Selon Donaciano Dujo, porte-parole de l'organisation agricole Asaja, qui s'est confié à ABC, le problème de cette libéralisation tarifaire est qu'elle exerce une pression à la baisse encore plus forte sur des prix déjà serrés, en partie à cause de la hausse des coûts des intrants suite à l'imposition de sanctions contre la Russie, qui produit environ 20% des engrais nécessaires aux agriculteurs espagnols.
En quelques années, explique Donancio, planter un hectare de céréales est passé d'environ 500 € à 800 € actuellement. Même avec les précipitations de cette année, qui prévoient un rendement moyen de 4 000 kg par hectare, les bénéfices ne sont pas garantis, car le prix moyen – entre 200 et 250 € la tonne (selon le ministère) – génère un bénéfice qui, dans le cas de Castille-et-León, explique Donancio, sera d'à peine 20 € par hectare.
Lors du rassemblement d'hier, Asaja, COAG et UPA ont réclamé une aide directe pour faire face au coût élevé des engrais, ainsi que la suspension des droits de douane contre la Russie et la Biélorussie et un contrôle renforcé de l'entrée des céréales en provenance de pays tiers. Ces revendications font écho à celles des agriculteurs polonais, hongrois, roumains et slovaques, qui, beaucoup plus belliqueux, ont même bloqué les frontières avec l'Ukraine lors des manifestations de l'année dernière.
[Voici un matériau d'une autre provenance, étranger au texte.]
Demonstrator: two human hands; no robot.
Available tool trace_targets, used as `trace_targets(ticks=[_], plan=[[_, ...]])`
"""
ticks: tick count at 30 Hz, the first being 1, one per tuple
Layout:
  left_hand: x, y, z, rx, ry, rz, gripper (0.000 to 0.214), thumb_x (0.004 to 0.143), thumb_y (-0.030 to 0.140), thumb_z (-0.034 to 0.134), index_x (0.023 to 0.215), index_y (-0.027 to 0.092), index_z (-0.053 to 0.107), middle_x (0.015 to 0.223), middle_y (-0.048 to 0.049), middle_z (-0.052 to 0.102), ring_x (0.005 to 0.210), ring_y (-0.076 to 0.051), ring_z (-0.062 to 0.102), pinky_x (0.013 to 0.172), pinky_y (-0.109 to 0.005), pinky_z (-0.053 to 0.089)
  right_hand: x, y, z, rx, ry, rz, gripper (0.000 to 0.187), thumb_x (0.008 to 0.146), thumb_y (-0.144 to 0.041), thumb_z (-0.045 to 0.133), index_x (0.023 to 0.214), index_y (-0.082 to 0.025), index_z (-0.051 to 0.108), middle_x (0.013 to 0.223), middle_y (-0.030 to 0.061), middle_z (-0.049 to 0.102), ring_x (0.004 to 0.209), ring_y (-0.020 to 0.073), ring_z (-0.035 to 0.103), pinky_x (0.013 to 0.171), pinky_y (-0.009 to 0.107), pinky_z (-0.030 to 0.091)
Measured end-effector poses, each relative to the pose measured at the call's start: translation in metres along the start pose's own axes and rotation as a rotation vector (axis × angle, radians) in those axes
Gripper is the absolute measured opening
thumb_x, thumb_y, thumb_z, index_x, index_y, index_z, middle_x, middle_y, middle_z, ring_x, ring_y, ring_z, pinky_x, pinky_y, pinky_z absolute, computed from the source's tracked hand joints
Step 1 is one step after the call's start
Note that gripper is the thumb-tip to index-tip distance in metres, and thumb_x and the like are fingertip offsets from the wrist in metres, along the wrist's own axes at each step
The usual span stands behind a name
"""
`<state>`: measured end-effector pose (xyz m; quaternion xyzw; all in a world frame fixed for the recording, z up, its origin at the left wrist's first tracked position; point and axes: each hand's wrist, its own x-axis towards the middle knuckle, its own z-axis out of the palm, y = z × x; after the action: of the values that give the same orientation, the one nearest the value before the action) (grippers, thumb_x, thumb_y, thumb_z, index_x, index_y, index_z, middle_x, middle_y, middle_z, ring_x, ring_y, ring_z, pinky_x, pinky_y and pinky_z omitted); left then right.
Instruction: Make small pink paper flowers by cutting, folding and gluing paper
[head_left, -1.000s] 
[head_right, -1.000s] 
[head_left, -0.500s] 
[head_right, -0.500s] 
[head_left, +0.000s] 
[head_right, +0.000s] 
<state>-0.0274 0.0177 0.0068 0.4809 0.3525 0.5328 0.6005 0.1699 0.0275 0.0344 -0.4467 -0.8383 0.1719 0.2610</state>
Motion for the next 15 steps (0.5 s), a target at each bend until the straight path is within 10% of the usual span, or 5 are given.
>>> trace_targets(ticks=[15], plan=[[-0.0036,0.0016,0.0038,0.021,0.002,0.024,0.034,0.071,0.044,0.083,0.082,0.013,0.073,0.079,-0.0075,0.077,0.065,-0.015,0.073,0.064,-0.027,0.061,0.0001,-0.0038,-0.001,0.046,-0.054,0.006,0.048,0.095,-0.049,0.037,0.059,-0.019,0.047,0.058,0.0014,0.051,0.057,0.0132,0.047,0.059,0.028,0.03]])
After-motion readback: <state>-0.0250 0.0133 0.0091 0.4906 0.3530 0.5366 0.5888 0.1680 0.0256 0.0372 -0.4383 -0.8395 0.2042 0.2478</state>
Pour apaiser le secteur agricole, et suite à la hausse spectaculaire des importations ukrainiennes en 2022 et 2023, lorsque l'UE a étendu la libéralisation des échanges (le règlement ATM) en juin dernier, elle a ajouté des clauses de sauvegarde et un « frein d'urgence » pour certains produits. Cependant, Asaja maintient que les seuils sont trop élevés et, de plus, ne couvrent pas les importations les plus préjudiciables à l'Espagne (blé et orge).
Peu importe, puisque, comme cela a déjà été dit, l'ATM expire aujourd'hui et ne peut pas être renouvelé une deuxième fois, donc la Commission sera obligée de parvenir à un nouveau compromis avec l'Ukraine dans le cadre de l'accord d'association signé par les deux parties en 2014, qui, ne l'oublions pas, a été l'une des raisons de la division entre pro-européens et pro-russes au sein de ce pays.
Pour l'instant, les États membres ont déjà approuvé la mise en place de mesures transitoires qui resteront en vigueur jusqu'à la fin de l'année et permettront l'entrée de quotas à hauteur de 7/12 des volumes actuels. Au-delà, les relations commerciales reviendront à la situation d'avant 2022. La Commission s'est engagée à résoudre le problème, mais devra trouver un compromis avec les pays d'Europe de l'Est, les plus touchés, et notamment avec le gouvernement polonais, qui a été le plus clair à annoncer qu'il protégerait ses agriculteurs.